Aim of the exercise:
The data is to be retyped in full, exactly.

Given material:
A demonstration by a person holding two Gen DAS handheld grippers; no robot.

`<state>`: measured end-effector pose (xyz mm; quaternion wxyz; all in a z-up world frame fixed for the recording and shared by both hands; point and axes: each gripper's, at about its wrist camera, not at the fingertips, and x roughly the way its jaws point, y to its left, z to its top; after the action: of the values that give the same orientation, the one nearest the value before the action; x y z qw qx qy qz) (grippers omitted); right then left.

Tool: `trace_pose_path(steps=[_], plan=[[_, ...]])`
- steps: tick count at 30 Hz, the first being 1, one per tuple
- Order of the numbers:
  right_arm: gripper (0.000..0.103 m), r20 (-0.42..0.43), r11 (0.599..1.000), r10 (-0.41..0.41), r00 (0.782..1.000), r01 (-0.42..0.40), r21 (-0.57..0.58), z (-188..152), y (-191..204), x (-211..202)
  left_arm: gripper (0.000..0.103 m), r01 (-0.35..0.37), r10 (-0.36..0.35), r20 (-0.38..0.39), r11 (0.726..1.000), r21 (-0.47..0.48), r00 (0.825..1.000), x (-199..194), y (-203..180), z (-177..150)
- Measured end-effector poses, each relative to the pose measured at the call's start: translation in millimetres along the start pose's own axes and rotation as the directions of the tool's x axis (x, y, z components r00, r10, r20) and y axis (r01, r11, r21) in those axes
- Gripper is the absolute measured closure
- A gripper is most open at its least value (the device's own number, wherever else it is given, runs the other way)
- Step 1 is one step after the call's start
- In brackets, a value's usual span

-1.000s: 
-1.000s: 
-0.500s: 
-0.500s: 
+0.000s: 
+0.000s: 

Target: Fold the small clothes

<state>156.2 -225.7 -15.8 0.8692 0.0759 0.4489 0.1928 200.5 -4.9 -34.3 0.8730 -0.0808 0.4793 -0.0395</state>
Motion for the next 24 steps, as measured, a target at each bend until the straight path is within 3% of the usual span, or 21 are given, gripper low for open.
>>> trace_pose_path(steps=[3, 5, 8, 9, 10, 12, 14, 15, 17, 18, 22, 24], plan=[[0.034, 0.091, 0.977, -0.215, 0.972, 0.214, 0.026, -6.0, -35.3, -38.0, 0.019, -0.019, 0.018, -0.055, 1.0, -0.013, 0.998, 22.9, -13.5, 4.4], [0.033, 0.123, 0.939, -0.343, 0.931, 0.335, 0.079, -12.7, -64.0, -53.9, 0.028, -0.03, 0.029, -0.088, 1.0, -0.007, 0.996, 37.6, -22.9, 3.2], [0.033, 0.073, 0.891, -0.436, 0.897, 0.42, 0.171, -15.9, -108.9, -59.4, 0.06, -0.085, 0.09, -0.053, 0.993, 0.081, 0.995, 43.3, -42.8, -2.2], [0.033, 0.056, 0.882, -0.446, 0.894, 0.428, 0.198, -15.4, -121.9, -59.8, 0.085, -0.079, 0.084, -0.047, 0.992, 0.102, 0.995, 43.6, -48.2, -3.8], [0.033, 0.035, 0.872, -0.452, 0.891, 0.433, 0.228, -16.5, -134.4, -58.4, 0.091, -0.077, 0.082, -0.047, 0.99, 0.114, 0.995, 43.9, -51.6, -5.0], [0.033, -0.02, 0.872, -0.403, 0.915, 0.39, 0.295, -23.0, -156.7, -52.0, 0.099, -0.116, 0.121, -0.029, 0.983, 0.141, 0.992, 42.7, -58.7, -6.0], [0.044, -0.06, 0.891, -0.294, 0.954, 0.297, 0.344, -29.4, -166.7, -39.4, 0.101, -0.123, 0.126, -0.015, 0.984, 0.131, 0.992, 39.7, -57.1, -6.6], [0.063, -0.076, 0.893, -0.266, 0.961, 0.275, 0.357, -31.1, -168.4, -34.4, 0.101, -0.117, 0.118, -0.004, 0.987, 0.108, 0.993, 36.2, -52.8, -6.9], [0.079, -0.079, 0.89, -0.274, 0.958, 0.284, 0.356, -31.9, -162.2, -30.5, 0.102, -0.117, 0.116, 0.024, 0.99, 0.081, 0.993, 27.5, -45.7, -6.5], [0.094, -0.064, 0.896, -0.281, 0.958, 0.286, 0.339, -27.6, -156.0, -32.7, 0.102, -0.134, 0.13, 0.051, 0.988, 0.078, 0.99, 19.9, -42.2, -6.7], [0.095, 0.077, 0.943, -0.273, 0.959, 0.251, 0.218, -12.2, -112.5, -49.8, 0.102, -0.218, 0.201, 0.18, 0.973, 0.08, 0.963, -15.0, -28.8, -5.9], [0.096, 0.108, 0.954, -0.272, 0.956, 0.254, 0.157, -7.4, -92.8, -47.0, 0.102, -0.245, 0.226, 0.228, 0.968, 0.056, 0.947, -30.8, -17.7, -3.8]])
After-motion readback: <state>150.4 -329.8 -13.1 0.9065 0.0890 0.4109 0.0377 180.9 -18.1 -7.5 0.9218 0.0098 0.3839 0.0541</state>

Your response:
A demonstration by a person holding two Gen DAS handheld grippers; no robot.

`<state>`: measured end-effector pose (xyz mm; quaternion wxyz; all in a z-up world frame fixed for the recording and shared by both hands; point and axes: each gripper's, at about its wrist camera, not at the fingertips, and x roughly the way its jaws point, y to its left, z to its top; after the action: of the values that give the same orientation, the one nearest the value before the action; x y z qw qx qy qz) (grippers omitted); right then left.

Tool: `trace_pose_path(steps=[_], plan=[[_, ...]])`
- steps: tick count at 30 Hz, the first being 1, one per tuple
- Order of the numbers:
  right_arm: gripper (0.000..0.103 m), r20 (-0.42..0.43), r11 (0.599..1.000), r10 (-0.41..0.41), r00 (0.782..1.000), r01 (-0.42..0.40), r21 (-0.57..0.58), z (-188..152), y (-191..204), x (-211..202)
  left_arm: gripper (0.000..0.103 m), r01 (-0.35..0.37), r10 (-0.36..0.35), r20 (-0.38..0.39), r11 (0.726..1.000), r21 (-0.47..0.48), r00 (0.825..1.000), x (-199..194), y (-203..180), z (-177..150)
- Measured end-effector poses, each relative to the pose measured at the call's start: translation in millimetres along the start pose's own axes and rotation as the directions of the tool's x axis (x, y, z components r00, r10, r20) and y axis (r01, r11, r21) in those axes
- Gripper is the absolute measured closure
- A gripper is most open at its least value (the device's own number, wherever else it is given, runs the other way)
- Step 1 is one step after the call's start
- In brackets, a value's usual span

-1.000s: 
-1.000s: 
-0.500s: 
-0.500s: 
+0.000s: 
+0.000s: 

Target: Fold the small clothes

<state>156.2 -225.7 -15.8 0.8692 0.0759 0.4489 0.1928 200.5 -4.9 -34.3 0.8730 -0.0808 0.4793 -0.0395</state>
Motion for the next 24 steps, as measured, a target at each bend until the straight path is within 3% of the usual span, or 21 are given, gripper low for open.
>>> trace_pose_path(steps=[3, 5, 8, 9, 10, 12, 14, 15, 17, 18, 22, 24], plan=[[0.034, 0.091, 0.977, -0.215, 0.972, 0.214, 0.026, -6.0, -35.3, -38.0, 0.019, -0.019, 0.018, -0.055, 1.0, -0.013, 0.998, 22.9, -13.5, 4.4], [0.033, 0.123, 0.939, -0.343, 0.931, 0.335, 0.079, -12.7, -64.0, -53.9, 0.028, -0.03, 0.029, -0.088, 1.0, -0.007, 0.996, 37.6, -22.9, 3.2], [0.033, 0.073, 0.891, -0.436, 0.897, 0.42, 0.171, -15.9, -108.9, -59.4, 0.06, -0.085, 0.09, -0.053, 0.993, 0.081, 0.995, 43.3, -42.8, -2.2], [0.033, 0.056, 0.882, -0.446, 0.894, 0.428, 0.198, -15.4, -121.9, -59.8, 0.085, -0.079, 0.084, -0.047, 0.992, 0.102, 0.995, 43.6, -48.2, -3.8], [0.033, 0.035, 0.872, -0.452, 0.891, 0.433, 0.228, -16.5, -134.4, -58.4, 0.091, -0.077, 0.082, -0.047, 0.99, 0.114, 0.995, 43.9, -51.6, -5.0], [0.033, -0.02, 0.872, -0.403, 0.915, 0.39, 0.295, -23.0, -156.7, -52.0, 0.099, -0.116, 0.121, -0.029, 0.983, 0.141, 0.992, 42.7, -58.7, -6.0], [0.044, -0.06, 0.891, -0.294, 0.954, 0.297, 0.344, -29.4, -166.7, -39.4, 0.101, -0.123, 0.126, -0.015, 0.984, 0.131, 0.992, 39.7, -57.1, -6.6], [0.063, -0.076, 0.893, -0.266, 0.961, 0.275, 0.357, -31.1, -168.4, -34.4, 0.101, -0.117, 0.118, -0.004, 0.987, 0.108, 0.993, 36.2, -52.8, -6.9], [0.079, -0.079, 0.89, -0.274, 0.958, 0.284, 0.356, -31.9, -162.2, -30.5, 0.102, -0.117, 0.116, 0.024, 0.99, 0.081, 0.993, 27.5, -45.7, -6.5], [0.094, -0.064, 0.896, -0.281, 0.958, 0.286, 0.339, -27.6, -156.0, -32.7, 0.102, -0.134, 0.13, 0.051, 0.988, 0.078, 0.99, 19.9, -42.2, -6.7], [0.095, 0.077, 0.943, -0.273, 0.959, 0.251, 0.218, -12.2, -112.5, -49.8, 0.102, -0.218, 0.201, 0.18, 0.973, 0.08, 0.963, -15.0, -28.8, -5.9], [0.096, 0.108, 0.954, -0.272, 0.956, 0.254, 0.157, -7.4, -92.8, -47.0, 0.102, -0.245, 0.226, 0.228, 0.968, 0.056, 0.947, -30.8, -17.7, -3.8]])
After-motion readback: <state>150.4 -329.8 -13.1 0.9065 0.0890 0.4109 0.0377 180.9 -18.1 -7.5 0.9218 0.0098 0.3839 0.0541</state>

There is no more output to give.